- Exercise:
Search the records below for the word "seen". Copy each line where it occurs.

━━━━━━━━

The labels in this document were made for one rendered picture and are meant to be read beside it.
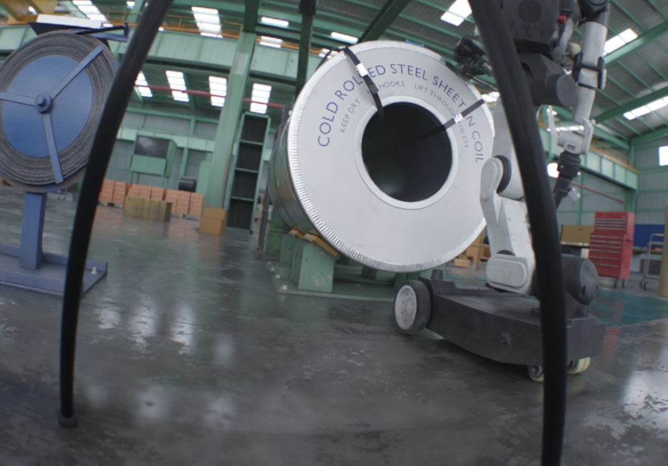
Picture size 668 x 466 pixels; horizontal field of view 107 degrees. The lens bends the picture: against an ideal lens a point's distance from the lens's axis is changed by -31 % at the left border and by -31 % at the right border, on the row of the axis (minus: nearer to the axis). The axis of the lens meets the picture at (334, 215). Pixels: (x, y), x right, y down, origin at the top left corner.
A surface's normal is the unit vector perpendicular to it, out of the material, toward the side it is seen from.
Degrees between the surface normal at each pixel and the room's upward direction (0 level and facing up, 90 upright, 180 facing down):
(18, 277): 90
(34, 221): 90
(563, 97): 110
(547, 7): 115
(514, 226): 65
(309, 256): 90
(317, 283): 90
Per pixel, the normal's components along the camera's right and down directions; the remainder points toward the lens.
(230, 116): 0.25, 0.00
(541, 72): -0.95, -0.14
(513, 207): 0.31, -0.41
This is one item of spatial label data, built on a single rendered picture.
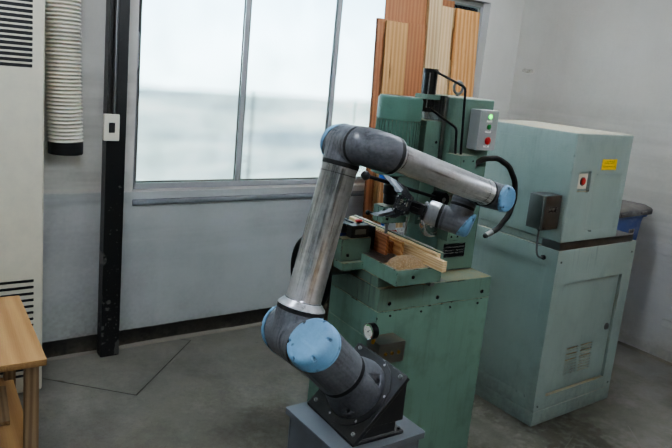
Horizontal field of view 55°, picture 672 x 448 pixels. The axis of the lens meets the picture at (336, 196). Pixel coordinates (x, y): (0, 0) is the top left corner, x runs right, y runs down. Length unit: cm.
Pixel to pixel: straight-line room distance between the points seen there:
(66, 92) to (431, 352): 196
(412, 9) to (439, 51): 35
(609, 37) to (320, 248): 319
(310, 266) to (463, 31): 289
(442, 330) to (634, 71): 249
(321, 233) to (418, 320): 80
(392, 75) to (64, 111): 196
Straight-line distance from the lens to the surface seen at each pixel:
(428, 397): 280
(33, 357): 249
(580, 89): 479
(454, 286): 266
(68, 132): 320
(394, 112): 249
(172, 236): 367
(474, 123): 265
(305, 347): 184
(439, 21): 441
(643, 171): 453
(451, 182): 205
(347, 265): 246
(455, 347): 279
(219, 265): 384
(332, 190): 193
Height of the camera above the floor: 157
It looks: 11 degrees down
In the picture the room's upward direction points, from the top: 6 degrees clockwise

━━━━━━━━

- Written response:
A surface's normal is the unit vector perpendicular to it, out of the material, toward the side it is seen from.
Pixel to pixel: straight-line room distance between the points seen there:
Straight-line distance from the lens to the surface seen at each pixel:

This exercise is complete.